Desde hace bastante tiempo, muchos hombres sueñan en China con que sus hijos lleguen a ser los mejores, los más grandes, los auténticos números uno. Es la generación que vivió la Revolución Cultural: quieren para sus pequeños aquello que a ellos les estuvo vedado. Y muy de vez en cuando a alguno le toca la lotería.

Lang Lang (nacido en 1982) vive su infancia y su adolescencia frente a un piano. Su padre no se anda con bromas y entra en cólera si su hijo pierde una sola hora de estudio. La disciplina ha de ser implacable.

Un día entra en el Conservatorio de Pekín y en pocos años, cuando tiene catorce, consigue una beca para estudiar en el Curtis Institute de Filadelfia. Tiene ganas de comerse el mundo, de deslumbrar en los concursos internacionales, pero su profesor allí, Gary Graffman, le pide prudencia, no hay que precipitarse y echar a correr sin rumbo, pues ésta es una carrera de largo fondo y su momento va a llegar antes o después. La oportunidad aparece al sustituir a última hora a André Watts en un concierto con la Sinfónica de Chicago dirigida por Christoph Eschenbach. El éxito resuena en todo el mundo y el pianista, de 17 años, comienza entonces su rápido ascenso al estrellato.

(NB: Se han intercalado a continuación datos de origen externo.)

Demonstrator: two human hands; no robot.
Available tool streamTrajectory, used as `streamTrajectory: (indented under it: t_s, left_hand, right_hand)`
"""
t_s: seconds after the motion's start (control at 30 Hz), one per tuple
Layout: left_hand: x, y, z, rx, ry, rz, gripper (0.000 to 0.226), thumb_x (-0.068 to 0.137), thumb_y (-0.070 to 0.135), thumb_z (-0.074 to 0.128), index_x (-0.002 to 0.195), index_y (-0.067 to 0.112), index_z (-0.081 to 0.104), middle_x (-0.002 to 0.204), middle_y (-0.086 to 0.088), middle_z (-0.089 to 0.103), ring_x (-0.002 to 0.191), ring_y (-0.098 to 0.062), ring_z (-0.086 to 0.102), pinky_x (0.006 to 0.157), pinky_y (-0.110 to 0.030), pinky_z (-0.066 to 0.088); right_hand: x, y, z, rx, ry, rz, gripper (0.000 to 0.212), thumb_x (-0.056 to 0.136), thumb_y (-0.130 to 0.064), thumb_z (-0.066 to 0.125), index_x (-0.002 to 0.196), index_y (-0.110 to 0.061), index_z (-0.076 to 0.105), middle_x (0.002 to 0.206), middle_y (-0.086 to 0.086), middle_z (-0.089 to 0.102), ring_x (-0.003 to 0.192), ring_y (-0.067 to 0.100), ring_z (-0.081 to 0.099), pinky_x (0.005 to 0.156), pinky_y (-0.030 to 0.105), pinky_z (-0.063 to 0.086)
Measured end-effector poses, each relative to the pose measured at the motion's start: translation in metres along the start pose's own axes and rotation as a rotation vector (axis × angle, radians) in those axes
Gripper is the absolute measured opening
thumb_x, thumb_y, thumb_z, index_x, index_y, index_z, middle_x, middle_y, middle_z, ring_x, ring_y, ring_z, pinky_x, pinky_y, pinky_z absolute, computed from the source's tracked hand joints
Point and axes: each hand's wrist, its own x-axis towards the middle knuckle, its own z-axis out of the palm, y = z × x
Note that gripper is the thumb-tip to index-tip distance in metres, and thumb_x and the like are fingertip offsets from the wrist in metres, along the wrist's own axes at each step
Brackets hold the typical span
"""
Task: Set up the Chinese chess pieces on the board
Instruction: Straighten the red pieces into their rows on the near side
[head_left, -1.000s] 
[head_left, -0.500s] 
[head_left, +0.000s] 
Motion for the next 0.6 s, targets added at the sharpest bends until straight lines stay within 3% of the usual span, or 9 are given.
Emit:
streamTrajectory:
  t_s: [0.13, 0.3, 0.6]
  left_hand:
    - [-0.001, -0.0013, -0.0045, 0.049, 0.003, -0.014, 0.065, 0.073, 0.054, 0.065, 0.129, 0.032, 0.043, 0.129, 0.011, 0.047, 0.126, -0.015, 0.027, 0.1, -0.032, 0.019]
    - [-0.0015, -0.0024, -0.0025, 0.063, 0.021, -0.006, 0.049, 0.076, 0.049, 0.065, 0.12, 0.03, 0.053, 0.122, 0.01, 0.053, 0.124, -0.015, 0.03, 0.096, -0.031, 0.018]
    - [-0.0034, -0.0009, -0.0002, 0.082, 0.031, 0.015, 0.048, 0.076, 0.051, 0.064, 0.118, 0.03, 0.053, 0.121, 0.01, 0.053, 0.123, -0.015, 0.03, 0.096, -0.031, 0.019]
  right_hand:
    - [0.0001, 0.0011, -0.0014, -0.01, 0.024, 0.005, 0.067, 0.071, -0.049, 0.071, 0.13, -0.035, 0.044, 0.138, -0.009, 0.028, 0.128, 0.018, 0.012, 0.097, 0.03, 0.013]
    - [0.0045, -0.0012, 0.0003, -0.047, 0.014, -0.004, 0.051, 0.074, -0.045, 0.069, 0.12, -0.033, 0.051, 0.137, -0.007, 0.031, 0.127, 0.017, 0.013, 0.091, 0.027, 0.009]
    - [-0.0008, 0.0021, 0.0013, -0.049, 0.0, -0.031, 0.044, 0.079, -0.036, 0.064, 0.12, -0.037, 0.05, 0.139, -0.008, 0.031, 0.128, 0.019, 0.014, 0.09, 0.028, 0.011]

Nada tiene que ver la carrera de Lang Lang con la de pianistas de generaciones anteriores. Lleva la vida de una estrella del rock, es un meteoro, un rayo de luz, un ídolo de masas.

Levanta infinitas pasiones y arrasa allá por donde pasa, ya sea en Pekín, en Nueva York o en Bilbao. Ha vendido todas las entradas para el concierto que dará (en solitario, de la mano de la BOS) el martes en el Euskalduna, con obras de Mozart y Chopin, y eso está al alcance de muy pocos.

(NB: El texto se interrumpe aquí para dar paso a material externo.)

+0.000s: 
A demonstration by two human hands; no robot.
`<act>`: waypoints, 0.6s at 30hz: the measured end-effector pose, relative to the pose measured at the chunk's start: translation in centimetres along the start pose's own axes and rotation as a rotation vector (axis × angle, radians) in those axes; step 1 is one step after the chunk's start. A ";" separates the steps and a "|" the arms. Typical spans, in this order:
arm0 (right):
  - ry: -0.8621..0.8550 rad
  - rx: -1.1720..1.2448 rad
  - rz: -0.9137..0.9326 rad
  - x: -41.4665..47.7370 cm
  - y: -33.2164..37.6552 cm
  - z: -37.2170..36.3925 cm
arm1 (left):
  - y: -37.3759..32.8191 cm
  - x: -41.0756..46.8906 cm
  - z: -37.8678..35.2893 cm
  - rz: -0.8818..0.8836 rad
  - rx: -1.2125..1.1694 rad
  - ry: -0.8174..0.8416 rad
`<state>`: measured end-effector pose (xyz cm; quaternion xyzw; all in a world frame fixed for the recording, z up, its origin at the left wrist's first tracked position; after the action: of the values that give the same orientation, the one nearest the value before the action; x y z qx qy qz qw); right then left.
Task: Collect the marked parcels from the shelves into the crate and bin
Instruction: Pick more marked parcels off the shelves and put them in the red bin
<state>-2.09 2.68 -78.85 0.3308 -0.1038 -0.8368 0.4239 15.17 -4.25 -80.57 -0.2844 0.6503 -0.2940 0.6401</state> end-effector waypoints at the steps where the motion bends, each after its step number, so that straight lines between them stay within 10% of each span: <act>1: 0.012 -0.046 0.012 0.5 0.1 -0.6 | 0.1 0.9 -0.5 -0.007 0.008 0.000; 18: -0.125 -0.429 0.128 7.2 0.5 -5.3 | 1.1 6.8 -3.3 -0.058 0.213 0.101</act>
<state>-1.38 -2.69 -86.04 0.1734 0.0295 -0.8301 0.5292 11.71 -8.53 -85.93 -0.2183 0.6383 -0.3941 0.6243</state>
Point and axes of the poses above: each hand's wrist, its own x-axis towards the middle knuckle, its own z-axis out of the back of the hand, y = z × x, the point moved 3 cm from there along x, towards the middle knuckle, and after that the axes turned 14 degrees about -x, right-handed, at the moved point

Hay mucho, muchísimo marketing detrás, por supuesto, pero también talento.

Sin ser el número uno, representa estupendamente a una generación que ha alcanzado su mayoría de edad en los albores de este nuevo siglo: popular, carismático, moderno y brillante.

Pero todo tiene sus riesgos, y sabemos que el virtuosismo de Lang Lang puede acabar arrebatando el protagonismo a la sabiduría, la mesura y la constancia que aún echan raíces en el arte de esos poetas del piano que, poco a poco, van extinguiéndose en este mundo cada vez más rendido al espectáculo y a la imagen.

Por eso ahora los niños en China no se conforman con ser los mejores: quieren ser como Lang Lang.